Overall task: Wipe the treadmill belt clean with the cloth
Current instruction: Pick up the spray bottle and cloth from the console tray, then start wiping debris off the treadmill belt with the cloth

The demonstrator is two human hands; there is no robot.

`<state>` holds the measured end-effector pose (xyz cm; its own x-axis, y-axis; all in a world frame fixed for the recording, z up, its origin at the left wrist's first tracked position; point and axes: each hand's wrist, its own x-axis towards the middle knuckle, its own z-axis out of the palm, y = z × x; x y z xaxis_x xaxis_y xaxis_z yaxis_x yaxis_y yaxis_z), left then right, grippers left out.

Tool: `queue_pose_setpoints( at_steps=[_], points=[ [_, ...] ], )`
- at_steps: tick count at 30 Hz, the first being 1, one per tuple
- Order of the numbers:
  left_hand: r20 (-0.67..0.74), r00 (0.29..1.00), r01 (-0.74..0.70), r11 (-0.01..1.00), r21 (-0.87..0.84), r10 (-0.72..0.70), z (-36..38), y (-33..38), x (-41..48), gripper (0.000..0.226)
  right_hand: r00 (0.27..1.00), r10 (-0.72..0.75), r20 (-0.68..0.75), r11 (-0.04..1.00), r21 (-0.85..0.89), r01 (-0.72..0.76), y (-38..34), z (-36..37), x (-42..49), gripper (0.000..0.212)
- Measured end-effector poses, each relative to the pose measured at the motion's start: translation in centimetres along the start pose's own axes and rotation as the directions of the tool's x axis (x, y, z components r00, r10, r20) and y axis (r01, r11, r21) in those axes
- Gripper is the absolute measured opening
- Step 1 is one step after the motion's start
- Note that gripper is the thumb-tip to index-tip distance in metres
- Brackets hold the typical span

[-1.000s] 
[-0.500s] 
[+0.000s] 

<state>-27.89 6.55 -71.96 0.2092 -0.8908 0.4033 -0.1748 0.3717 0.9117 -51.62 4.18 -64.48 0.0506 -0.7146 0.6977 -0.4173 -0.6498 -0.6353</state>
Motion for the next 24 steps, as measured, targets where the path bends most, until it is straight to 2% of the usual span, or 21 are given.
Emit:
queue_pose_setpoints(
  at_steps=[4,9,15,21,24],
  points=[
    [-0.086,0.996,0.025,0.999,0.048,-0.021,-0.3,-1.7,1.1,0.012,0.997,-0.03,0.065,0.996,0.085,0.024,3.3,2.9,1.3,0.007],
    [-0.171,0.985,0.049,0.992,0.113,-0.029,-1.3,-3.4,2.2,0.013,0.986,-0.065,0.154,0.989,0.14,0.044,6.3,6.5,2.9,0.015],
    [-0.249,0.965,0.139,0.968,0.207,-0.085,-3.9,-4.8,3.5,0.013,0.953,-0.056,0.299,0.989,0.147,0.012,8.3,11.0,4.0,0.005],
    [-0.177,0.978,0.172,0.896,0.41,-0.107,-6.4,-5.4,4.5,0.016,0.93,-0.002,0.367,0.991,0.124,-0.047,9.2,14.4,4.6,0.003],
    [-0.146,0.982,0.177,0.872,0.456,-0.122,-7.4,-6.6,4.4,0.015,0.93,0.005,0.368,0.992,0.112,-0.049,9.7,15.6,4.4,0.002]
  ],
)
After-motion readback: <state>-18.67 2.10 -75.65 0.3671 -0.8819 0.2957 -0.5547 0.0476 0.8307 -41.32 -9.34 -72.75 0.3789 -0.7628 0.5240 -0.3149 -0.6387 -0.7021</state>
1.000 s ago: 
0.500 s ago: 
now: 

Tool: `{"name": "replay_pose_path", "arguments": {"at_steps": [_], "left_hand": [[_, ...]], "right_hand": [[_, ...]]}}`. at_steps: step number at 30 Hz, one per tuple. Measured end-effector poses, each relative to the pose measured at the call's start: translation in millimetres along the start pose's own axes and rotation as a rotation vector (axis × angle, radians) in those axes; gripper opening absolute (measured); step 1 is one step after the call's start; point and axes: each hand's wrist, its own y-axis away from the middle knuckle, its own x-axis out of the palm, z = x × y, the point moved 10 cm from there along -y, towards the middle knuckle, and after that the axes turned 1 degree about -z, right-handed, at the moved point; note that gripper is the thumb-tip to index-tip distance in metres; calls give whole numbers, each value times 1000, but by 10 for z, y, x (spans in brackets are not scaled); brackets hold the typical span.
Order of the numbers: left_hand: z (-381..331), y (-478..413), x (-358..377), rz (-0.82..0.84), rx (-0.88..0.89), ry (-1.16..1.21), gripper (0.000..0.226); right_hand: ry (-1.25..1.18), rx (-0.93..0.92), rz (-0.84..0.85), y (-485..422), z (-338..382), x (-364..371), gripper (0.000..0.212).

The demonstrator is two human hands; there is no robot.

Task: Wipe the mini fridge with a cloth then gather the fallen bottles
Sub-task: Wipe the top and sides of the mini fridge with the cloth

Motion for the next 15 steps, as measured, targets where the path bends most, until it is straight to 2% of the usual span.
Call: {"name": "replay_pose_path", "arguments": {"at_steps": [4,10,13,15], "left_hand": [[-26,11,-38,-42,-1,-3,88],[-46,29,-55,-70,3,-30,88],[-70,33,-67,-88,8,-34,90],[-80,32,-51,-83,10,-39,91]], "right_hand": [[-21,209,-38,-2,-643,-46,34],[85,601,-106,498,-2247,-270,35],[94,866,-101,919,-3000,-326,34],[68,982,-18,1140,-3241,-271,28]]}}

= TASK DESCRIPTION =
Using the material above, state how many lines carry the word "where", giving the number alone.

= RESULT OF THIS EXERCISE =
2